“Well, that’s near enough for me, sir,” said the captain tartly. “I should say that the difference between the symptoms of a wound from a poisoned arrow and one caused by a poisoned tooth wouldn’t be very great.”
“Perhaps not,” said Briscoe thoughtfully. “Well, I don’t quite like this drowsiness that has come over our patient; it’s ’most as if he had been given a dose of opium to soothe the pain. It is the only bad symptom I see.”
“Don’t say you’re no doctor, sir,” said Captain Banes, with a low chuckle, “because it seems to me that you are.”

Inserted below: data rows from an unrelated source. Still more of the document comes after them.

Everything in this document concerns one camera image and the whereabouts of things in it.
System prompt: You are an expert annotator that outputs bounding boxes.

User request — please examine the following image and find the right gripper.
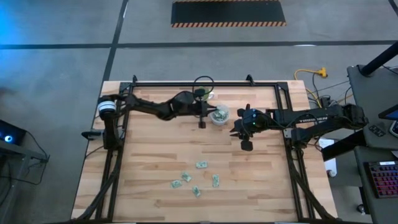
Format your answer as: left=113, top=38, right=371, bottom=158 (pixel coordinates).
left=229, top=107, right=269, bottom=152

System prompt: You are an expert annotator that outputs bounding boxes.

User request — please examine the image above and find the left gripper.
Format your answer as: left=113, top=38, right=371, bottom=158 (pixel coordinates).
left=193, top=101, right=218, bottom=129

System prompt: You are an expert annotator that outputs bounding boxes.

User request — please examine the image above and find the clear plastic container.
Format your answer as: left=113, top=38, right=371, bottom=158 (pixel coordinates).
left=209, top=103, right=231, bottom=127

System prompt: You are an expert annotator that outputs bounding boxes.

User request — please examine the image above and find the green ceramic mug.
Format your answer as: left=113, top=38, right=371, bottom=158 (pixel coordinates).
left=198, top=85, right=216, bottom=101

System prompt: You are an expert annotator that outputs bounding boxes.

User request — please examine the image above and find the black power adapter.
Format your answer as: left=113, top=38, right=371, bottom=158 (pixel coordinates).
left=319, top=95, right=333, bottom=108

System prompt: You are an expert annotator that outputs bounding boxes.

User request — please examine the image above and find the white box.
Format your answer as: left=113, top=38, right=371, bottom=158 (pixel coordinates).
left=323, top=138, right=339, bottom=179

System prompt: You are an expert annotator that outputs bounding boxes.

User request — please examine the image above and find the black hazard striped floor mat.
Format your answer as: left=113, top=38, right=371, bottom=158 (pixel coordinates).
left=170, top=0, right=287, bottom=29

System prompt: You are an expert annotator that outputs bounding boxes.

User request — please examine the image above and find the black desk support bar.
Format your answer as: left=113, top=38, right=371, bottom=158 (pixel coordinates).
left=321, top=128, right=368, bottom=162

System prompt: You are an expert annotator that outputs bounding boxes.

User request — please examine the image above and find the small black remote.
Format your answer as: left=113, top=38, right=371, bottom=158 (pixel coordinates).
left=368, top=124, right=387, bottom=138

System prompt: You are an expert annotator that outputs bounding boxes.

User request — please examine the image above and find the grey desk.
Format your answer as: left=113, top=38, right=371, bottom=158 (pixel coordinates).
left=346, top=63, right=398, bottom=139
left=354, top=145, right=398, bottom=224

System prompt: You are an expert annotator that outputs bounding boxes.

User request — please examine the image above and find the backlit computer keyboard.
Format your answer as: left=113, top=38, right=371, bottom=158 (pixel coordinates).
left=363, top=160, right=398, bottom=199

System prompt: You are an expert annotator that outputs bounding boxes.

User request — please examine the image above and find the blue screen monitor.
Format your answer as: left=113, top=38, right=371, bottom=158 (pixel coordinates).
left=377, top=104, right=398, bottom=121

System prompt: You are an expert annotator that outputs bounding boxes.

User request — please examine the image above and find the black pole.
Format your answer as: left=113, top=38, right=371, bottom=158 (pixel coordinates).
left=359, top=40, right=398, bottom=77

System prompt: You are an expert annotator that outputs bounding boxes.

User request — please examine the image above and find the black equipment stand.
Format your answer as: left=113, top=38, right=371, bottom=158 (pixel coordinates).
left=0, top=144, right=50, bottom=224

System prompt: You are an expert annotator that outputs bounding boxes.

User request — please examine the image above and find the black device with blue light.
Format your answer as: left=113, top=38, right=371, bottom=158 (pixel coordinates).
left=0, top=119, right=28, bottom=146

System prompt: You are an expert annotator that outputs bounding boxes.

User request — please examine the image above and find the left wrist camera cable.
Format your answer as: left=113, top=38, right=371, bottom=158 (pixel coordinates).
left=192, top=75, right=216, bottom=101

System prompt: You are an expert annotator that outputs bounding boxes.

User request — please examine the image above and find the black table frame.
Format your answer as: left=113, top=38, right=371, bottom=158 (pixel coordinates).
left=70, top=74, right=339, bottom=224

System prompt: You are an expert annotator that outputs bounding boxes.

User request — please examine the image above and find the yellow extension cord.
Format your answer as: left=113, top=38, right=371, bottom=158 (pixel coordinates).
left=294, top=67, right=329, bottom=108

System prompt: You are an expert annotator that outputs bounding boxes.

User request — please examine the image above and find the black side bracket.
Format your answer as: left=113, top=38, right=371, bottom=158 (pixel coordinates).
left=81, top=129, right=105, bottom=141

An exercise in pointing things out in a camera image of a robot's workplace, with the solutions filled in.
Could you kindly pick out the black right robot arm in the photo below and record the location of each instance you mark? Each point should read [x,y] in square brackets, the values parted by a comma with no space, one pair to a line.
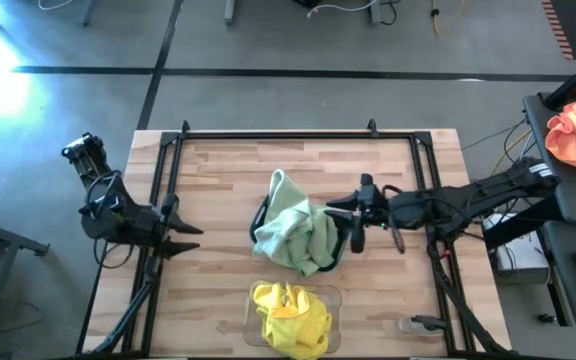
[468,200]

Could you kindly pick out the black clamp on grey base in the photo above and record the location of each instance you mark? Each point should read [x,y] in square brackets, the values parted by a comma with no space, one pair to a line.
[423,325]

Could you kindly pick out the dark teal plastic basket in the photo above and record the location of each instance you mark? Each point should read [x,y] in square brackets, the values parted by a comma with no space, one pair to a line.
[342,240]

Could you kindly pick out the grey metal table leg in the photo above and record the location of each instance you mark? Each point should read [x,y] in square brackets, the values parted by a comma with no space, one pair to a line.
[374,12]
[230,12]
[88,12]

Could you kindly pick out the black diagonal pole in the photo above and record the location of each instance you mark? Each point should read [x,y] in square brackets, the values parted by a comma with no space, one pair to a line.
[573,85]

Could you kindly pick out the light green microfiber towel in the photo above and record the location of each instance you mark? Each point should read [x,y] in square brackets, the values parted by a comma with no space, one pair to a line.
[323,250]
[288,235]
[285,192]

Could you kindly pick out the yellow microfiber towel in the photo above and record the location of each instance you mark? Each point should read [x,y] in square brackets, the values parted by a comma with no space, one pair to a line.
[303,335]
[270,300]

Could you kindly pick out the grey metal stand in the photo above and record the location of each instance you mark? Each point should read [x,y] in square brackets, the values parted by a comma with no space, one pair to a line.
[3,237]

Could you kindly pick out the white box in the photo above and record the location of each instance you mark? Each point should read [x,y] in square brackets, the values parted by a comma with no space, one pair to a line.
[518,260]

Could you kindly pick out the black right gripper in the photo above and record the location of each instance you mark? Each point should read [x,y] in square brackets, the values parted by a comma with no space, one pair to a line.
[374,205]

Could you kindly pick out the black metal table frame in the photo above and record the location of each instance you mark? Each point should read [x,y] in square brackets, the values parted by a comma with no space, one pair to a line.
[293,135]

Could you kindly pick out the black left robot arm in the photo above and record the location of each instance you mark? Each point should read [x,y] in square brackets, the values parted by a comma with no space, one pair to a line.
[103,220]

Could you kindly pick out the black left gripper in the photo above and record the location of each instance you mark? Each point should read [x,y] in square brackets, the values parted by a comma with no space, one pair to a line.
[155,225]

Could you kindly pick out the clear plastic basket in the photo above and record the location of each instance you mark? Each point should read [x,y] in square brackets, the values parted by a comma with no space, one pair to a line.
[335,300]

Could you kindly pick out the black floor object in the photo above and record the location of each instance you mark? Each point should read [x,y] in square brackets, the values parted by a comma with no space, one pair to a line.
[305,3]

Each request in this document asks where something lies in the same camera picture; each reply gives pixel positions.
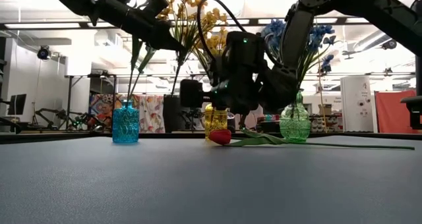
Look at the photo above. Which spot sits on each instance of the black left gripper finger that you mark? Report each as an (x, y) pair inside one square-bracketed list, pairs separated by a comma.
[(168, 43)]

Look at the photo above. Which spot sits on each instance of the blue artificial flower bunch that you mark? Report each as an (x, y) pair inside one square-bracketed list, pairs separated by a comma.
[(273, 28), (326, 61), (318, 31)]

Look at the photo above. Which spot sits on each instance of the black background robot arm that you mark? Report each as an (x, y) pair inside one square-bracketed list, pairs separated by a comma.
[(52, 113)]

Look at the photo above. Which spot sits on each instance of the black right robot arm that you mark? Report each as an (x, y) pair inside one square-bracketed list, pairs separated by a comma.
[(362, 3)]

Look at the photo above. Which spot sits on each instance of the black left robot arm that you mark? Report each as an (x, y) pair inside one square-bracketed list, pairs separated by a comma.
[(76, 0)]

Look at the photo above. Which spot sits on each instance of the yellow glass vase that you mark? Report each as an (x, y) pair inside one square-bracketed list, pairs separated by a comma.
[(216, 122)]

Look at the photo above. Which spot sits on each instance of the green glass vase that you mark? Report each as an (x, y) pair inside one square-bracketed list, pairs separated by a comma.
[(295, 125)]

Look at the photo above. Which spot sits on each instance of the blue glass vase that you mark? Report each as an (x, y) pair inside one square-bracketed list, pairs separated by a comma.
[(125, 125)]

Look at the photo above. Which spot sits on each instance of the colourful patterned cloth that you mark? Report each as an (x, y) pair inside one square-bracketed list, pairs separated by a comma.
[(151, 113)]

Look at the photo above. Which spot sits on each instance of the black rectangular box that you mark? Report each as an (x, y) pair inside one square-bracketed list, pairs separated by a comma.
[(173, 118)]

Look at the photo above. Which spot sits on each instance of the shelf with small items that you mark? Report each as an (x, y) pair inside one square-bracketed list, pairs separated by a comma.
[(324, 123)]

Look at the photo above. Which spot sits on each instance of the long ceiling light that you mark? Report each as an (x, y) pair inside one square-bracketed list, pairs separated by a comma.
[(43, 25)]

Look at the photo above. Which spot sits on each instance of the white cabinet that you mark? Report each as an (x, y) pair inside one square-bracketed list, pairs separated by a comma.
[(357, 102)]

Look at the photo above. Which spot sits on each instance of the black computer monitor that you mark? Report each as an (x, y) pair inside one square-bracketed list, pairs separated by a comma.
[(17, 104)]

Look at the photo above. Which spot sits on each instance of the orange red partition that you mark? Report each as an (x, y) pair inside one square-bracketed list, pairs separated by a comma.
[(392, 115)]

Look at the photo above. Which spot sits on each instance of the grey side table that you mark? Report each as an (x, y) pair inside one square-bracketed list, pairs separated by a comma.
[(412, 102)]

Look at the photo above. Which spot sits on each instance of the black round wall camera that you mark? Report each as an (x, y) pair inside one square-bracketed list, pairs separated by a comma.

“Why do you think so?” said Briscoe, looking at him wonderingly.
“Because you’ve put your finger down on the exact spot directly.”
“I do not understand you.”
“Why, I mean this. What did I do, squire, when you and I were alone in the cabin when we first brought your brother aboard?”
“You gave him a part of a glass of water with some laudanum in it.”
“To be sure I did, to calm down the pain; and that was what I call laudanum and Mr Briscoe here calls opium.”
“Then I agree with you, Captain Banes, that there are no bad symptoms at present,” said Briscoe quickly. “Let us leave him to sleep off the effect of what you have given him, and see how he looks when he wakes up.”